Of course, the crons of the users will not be too precise, as you have to account for you own cron delays plus execution delays on all the tasks in queue, which will be run sequentially. Not the best approach, unless you somehow disallow crons which run every second or more often than every minute (to be safe). Doing a check on execution time of the crons to kill them if they are over a certain amount of time would be a good idea.
If you can use more than Play:
The better alternative I believe is to use Quartz (see this) to create a future execution when the user creates the job, and reproram it once the execution is over.
There was a discussion on google-groups about it. As far as I remember you must define a job which start every 6 hours and check which backups must be done. So you must remember when the last backup job was finished and make the control yourself. I'm unsure if Quartz can handle such a requirement.
I looked in the source-code (always a good source ;-)) and found a method every, where I think this should be do what you want. How ever I'm unsure if this is a clever design, because if you have 1000 user you will have then 1000 Jobs. I'm unsure if Play was build to handle such a large number of jobs.

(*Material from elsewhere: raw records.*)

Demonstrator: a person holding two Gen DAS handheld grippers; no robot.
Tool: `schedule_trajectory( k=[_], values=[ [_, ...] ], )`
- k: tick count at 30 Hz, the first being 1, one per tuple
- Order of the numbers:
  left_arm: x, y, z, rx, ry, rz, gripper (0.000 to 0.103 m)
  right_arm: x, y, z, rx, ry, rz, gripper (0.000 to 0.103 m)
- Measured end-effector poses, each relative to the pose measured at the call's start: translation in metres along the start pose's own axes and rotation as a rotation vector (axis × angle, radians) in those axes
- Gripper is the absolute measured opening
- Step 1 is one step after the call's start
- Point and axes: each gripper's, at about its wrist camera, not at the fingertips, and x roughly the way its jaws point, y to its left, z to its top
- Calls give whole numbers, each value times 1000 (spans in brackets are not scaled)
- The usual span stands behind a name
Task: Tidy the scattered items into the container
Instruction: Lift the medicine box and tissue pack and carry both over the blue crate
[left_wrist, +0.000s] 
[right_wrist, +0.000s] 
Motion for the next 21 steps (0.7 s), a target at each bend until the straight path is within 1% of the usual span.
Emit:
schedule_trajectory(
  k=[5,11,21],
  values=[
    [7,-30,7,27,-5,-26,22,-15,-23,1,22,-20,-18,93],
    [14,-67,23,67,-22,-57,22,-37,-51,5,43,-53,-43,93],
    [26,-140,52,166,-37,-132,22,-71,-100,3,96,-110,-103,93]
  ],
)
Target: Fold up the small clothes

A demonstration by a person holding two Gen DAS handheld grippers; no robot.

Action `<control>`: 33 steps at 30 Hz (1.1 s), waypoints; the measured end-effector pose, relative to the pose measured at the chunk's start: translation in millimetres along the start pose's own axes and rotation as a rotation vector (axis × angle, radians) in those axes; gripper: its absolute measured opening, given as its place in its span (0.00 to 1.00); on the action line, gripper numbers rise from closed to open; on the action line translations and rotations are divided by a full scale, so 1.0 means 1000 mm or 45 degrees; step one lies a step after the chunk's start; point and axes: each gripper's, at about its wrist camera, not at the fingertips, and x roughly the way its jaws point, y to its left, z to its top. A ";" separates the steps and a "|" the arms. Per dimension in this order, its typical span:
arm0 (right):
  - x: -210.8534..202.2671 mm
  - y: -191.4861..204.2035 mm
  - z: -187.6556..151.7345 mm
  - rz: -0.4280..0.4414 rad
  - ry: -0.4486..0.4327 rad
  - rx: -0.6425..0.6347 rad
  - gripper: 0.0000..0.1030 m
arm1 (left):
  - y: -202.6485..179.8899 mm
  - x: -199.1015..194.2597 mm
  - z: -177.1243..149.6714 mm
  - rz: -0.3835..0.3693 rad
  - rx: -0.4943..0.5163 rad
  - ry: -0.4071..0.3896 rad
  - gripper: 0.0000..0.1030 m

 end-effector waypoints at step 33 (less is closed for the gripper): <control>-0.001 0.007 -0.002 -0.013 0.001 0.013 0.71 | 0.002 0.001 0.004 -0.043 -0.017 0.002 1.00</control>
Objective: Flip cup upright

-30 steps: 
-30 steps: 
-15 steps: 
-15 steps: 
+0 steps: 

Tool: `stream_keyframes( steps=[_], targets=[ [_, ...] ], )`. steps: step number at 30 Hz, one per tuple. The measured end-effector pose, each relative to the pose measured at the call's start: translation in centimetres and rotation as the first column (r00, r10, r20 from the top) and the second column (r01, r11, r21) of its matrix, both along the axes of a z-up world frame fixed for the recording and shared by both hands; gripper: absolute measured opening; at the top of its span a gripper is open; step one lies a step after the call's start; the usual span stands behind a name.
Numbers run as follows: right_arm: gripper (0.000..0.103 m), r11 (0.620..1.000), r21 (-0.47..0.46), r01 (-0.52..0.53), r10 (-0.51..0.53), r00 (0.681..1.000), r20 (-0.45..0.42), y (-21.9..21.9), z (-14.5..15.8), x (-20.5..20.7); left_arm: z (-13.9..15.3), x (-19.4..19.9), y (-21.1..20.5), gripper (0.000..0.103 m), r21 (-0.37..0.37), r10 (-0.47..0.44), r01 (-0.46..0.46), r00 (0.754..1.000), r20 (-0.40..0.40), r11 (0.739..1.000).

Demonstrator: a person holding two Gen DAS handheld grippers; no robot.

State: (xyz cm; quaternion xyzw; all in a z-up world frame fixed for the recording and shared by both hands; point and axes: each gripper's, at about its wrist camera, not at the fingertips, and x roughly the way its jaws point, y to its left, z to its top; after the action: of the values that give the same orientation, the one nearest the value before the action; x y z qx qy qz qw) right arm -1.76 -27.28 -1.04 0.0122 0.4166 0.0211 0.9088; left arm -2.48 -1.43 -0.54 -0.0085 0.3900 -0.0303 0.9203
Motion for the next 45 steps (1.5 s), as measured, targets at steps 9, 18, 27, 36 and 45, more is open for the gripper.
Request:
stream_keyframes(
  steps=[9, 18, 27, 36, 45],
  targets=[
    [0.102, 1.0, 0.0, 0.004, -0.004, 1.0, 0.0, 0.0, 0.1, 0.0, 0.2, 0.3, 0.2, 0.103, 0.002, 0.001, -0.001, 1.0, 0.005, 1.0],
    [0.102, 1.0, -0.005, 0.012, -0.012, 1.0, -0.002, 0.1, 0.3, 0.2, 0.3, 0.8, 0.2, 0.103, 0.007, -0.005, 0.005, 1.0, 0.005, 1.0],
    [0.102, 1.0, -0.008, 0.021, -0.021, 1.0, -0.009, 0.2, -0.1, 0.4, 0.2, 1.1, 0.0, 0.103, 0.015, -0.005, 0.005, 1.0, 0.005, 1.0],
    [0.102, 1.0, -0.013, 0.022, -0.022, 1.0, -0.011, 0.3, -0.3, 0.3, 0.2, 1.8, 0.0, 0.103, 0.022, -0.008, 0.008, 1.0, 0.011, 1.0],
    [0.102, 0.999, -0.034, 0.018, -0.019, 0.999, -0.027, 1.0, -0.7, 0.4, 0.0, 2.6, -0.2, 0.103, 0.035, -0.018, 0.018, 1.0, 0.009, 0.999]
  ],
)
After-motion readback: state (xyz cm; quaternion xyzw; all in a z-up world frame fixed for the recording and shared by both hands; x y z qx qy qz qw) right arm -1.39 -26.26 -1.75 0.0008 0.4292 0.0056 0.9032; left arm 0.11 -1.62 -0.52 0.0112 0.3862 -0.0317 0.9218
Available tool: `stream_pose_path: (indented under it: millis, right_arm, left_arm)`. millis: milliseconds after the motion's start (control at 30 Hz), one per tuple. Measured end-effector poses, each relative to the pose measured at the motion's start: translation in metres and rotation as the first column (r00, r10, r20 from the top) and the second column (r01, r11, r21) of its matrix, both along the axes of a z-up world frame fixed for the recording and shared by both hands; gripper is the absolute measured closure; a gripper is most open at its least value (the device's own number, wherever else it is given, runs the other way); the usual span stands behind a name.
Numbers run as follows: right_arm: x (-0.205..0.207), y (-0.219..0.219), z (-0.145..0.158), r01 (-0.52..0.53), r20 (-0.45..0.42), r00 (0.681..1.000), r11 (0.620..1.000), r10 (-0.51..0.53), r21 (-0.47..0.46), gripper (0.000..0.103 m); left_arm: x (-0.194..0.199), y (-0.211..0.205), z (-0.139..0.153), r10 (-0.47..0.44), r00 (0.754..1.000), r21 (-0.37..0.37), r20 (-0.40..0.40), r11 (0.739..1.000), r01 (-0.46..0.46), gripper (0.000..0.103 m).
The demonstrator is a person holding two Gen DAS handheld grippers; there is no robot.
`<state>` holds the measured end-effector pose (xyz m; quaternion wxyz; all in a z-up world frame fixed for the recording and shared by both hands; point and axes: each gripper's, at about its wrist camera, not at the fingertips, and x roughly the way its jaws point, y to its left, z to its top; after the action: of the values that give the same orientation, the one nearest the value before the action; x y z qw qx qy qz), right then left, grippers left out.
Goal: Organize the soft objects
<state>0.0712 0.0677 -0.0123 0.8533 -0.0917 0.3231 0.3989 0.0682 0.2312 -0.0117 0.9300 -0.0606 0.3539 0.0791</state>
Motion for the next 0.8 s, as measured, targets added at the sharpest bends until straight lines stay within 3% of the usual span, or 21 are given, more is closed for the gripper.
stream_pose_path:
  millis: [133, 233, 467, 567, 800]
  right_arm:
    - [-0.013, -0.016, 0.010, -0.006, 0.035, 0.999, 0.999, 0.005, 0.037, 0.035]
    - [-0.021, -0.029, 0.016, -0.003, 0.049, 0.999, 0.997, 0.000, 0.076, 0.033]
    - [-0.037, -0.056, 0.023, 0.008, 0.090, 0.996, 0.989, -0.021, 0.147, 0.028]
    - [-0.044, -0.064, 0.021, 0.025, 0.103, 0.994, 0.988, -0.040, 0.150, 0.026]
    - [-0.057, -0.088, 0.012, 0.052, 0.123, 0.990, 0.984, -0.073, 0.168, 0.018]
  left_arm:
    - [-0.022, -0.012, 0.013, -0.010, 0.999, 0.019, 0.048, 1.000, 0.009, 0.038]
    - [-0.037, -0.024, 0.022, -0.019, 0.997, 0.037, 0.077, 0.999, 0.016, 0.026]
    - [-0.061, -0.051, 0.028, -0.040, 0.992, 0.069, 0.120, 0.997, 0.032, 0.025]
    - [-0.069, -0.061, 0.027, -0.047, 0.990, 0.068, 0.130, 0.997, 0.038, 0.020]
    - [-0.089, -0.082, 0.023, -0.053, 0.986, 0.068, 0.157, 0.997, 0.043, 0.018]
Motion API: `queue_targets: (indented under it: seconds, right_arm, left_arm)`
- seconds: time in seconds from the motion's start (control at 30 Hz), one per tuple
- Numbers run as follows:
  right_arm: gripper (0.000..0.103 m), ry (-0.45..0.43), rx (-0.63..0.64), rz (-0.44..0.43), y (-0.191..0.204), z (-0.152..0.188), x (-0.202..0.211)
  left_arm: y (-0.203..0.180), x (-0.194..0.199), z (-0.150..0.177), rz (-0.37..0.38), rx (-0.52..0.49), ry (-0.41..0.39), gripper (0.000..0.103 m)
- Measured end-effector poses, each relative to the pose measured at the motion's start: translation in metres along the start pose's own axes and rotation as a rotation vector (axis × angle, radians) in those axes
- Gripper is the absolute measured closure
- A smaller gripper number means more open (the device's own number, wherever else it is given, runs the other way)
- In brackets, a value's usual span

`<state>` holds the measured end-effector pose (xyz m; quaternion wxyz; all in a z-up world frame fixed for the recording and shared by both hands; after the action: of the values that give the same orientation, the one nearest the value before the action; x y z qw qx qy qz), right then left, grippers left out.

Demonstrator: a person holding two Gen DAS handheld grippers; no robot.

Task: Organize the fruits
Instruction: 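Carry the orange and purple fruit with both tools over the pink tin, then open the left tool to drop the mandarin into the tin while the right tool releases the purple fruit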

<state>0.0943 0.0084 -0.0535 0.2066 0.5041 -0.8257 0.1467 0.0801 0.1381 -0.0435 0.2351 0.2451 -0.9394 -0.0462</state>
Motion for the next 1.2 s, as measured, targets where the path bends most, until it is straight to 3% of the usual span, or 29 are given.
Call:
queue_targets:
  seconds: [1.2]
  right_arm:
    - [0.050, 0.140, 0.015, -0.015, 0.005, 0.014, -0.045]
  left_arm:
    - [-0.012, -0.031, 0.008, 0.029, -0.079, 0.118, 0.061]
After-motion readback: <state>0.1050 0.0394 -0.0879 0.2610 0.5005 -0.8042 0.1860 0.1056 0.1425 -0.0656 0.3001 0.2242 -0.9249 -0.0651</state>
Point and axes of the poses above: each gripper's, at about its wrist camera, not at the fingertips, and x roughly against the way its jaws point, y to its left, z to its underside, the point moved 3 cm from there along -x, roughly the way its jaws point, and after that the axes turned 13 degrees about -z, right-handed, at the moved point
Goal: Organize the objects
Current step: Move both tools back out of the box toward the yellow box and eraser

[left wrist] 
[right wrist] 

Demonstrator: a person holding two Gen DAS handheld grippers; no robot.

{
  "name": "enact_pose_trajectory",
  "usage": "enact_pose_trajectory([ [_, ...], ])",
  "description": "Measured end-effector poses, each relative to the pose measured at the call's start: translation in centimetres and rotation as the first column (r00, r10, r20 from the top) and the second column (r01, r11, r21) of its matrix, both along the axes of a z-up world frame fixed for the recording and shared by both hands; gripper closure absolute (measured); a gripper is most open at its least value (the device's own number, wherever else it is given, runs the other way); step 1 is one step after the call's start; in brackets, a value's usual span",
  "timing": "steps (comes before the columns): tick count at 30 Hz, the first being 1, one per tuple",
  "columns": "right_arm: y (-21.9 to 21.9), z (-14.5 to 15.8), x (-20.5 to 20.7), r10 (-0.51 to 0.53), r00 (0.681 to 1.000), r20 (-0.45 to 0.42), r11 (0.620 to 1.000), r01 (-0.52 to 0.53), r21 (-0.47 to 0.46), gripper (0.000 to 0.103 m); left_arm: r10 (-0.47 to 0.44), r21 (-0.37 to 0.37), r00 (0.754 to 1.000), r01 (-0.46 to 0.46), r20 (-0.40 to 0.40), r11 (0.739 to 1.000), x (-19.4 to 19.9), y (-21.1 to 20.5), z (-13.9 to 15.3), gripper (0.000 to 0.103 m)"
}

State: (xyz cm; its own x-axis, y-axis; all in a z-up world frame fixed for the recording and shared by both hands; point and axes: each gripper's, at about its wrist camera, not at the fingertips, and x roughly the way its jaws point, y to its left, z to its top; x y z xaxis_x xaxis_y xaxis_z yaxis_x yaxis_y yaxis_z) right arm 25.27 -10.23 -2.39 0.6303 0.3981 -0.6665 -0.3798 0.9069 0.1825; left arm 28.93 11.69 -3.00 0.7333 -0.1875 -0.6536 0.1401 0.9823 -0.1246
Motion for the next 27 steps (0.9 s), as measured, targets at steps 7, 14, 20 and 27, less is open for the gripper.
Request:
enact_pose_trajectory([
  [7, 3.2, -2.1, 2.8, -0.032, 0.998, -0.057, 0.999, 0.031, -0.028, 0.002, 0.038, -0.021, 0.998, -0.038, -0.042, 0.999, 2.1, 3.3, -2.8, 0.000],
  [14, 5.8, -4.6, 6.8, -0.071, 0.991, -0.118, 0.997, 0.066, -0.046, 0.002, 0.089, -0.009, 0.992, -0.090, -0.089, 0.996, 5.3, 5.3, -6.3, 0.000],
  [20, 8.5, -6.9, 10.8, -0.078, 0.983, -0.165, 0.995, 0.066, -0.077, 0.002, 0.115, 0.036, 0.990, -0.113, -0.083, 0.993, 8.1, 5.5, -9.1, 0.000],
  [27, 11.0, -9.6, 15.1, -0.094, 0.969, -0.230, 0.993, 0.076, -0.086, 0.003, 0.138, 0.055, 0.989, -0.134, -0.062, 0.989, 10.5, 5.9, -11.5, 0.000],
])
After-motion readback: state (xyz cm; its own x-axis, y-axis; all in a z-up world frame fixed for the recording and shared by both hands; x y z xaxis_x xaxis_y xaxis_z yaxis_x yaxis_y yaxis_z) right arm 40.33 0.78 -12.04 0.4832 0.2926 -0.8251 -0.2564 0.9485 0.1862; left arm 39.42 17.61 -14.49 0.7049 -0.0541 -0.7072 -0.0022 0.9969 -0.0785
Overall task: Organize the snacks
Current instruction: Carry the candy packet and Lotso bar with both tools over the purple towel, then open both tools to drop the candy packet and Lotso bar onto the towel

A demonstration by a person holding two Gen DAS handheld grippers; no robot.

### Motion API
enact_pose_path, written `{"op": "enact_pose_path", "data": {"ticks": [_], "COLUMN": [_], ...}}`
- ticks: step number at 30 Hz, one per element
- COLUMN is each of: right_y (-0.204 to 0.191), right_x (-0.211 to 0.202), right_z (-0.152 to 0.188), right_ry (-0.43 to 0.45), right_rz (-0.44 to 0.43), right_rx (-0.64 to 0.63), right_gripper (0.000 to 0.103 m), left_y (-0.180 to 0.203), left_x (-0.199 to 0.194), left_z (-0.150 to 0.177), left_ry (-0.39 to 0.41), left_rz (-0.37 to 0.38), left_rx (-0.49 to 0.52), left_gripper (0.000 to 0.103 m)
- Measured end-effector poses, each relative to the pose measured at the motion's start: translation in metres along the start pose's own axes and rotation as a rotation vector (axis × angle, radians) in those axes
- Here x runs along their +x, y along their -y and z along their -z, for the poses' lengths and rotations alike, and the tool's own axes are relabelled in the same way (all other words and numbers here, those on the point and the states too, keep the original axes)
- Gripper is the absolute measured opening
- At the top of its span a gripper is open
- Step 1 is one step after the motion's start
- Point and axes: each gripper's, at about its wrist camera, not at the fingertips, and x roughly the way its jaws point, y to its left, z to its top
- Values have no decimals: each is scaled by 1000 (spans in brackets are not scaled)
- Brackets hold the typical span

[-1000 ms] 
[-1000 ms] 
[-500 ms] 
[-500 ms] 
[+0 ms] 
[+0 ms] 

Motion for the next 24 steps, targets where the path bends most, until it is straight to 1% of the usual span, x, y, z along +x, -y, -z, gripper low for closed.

[Update] For cron-expressions you should have a look into JobPlugin.scheduleForCRON()
There are several ways to solve this.
If you don't have a really huge load of jobs, I'd just persist them to a table using the required flexibility. Then check all of them every hour (or the lowest interval you support) and run those eligible. Simple.
Or, if you prefer to use cron syntax anyway, just write (export) jobs to a user crontab using a wrapper which calls back to your running app, or starts the job in a standalone process if that's possible.